Ladies and gentlemen, that was the last question for today. I now hand the conference over to Vikash Singh for closing comments.
On behalf of PhillipCapital, I would like to thank Welspun Corp for giving us the opportunity to host them.
I would hand over the call to management for any closing comments. Over to you, sir.
Thank you, Vikash. Thank you very much for hosting this call today, and thank you very much to all the participants who took the time out to hear to us and giving us the chance to answer all your questions.

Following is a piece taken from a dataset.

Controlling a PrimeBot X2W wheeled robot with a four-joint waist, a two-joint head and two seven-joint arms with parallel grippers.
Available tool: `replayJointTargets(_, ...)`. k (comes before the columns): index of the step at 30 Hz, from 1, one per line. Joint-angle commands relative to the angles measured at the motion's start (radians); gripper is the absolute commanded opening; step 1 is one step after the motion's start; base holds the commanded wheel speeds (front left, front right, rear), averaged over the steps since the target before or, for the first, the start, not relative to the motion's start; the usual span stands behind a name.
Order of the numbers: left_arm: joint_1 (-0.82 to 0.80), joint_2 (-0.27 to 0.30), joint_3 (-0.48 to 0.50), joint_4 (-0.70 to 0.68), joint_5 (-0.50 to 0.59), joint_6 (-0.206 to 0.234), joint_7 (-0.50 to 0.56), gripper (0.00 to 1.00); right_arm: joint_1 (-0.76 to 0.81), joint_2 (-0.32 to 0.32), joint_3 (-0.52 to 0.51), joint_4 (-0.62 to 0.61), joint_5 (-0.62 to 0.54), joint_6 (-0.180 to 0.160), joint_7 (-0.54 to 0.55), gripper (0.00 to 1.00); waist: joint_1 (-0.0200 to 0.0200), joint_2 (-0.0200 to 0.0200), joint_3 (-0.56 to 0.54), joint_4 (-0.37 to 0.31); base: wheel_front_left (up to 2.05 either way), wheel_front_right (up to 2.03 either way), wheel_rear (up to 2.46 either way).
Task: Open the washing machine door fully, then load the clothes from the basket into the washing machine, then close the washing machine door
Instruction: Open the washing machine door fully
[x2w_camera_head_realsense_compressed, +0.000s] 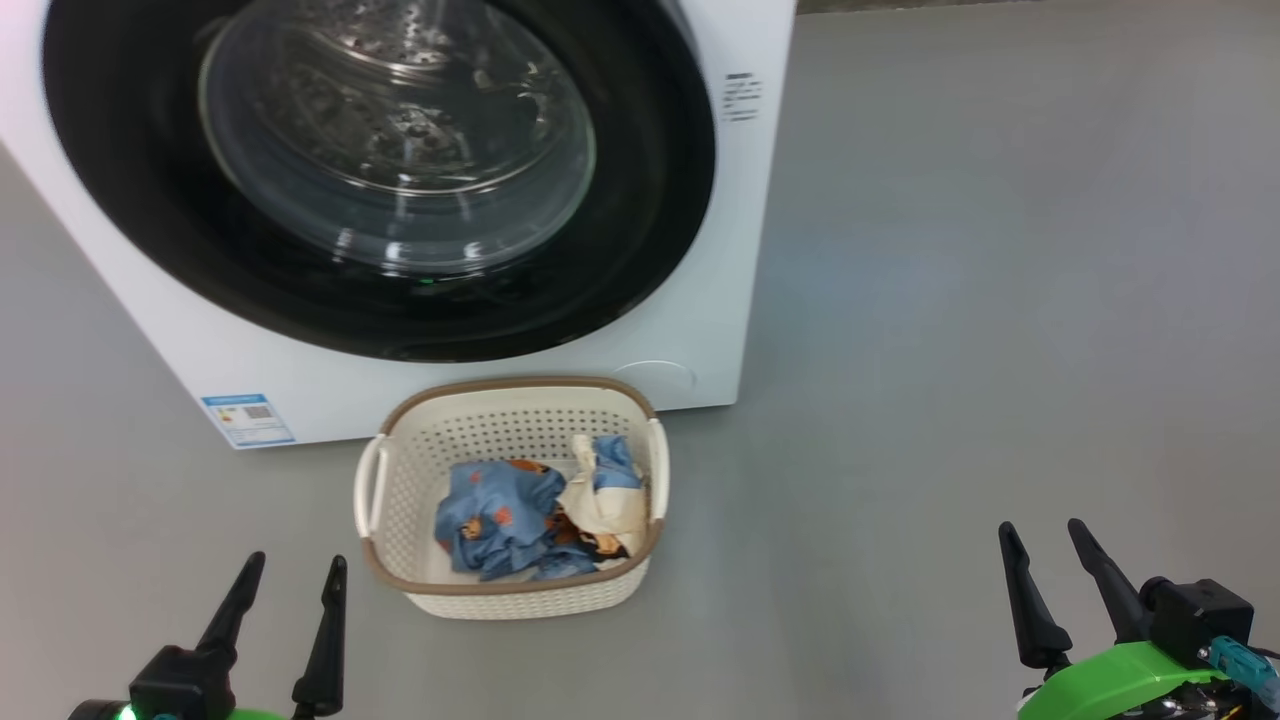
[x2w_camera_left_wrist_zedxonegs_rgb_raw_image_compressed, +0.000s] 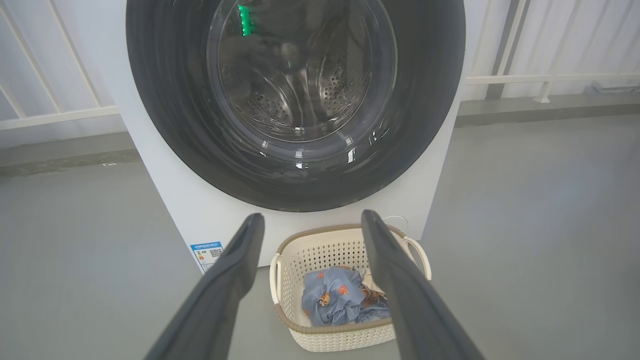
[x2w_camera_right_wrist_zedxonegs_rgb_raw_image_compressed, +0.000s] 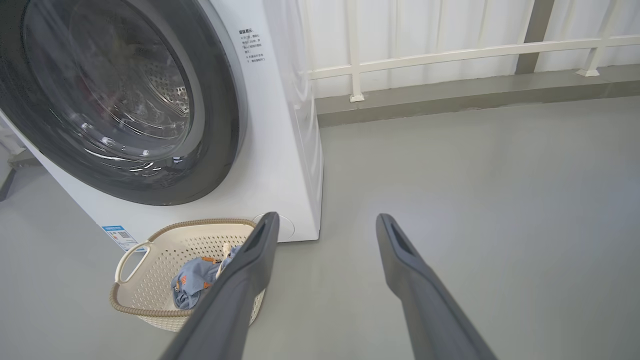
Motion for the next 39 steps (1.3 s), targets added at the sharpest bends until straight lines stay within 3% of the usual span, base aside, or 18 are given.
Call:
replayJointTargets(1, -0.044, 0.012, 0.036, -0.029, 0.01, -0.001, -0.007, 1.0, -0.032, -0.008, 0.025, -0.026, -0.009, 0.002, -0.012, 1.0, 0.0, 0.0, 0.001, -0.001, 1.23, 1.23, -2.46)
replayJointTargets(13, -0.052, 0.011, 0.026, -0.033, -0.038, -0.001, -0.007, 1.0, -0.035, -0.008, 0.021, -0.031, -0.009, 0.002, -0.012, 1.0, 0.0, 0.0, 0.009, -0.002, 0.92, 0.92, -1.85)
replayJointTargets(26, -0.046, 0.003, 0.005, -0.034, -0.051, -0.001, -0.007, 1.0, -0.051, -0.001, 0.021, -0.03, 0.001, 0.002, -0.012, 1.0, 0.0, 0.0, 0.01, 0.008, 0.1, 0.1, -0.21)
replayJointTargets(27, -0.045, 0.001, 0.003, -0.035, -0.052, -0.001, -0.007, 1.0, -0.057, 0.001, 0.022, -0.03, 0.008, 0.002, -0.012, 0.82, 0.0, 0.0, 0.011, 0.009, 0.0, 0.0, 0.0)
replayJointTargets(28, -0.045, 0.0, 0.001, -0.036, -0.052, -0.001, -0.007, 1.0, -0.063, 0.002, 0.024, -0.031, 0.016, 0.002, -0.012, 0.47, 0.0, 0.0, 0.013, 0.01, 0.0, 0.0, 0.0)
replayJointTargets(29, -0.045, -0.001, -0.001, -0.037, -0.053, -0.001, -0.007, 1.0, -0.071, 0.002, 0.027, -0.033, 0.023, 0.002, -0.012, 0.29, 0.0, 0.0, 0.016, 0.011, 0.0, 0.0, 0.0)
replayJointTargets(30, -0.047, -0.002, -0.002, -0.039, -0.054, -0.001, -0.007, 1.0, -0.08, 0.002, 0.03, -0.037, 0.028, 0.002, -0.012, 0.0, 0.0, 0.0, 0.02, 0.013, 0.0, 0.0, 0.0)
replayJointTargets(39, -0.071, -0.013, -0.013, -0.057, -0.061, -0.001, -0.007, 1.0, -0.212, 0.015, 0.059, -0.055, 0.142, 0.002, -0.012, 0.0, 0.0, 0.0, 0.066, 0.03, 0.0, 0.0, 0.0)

I just want to reiterate that Welspun Corp is absolutely on a growth journey. All our entities, which are -- the pipe entities, which are in India, Saudi Arabia or the U.S. are showing very strong performances, and they will continue to show strong performance.
Our DI business is ramping up beautifully well. The market is into a tailwind at this point in time and we are trying to capitalize upon that.
Our steel business is doing phenomenally well. And more importantly, our [Foreign Language]
Sir, please go ahead.
And more importantly, our Sintex business is showing a great brand recall and a great pull. I think so with all these things right, Welspun Corp is sitting at a cusp of significant growth in future, and our results and our performance is a testimony to that.
The only caveat is that on one side, we have a B2C business, and on the other side, we still also have a B2B business, the project business. And project business has their own element of uncertainties, which you understand. But given that we are in the pull positions in most of the economies, we will be able to -- and our track record suggests that we have been able to pull up things.
So we are absolutely confident that we will be able to perform and give you very stellar results in subsequent quarters to come. And thank you very much for your interest and patience and your -- and we wish you the very best. Thank you.
Vikash?
Thank you. On behalf of PhillipCapital India Private Limited, that concludes the conference call. Thank you for joining us, and you may now disconnect your lines.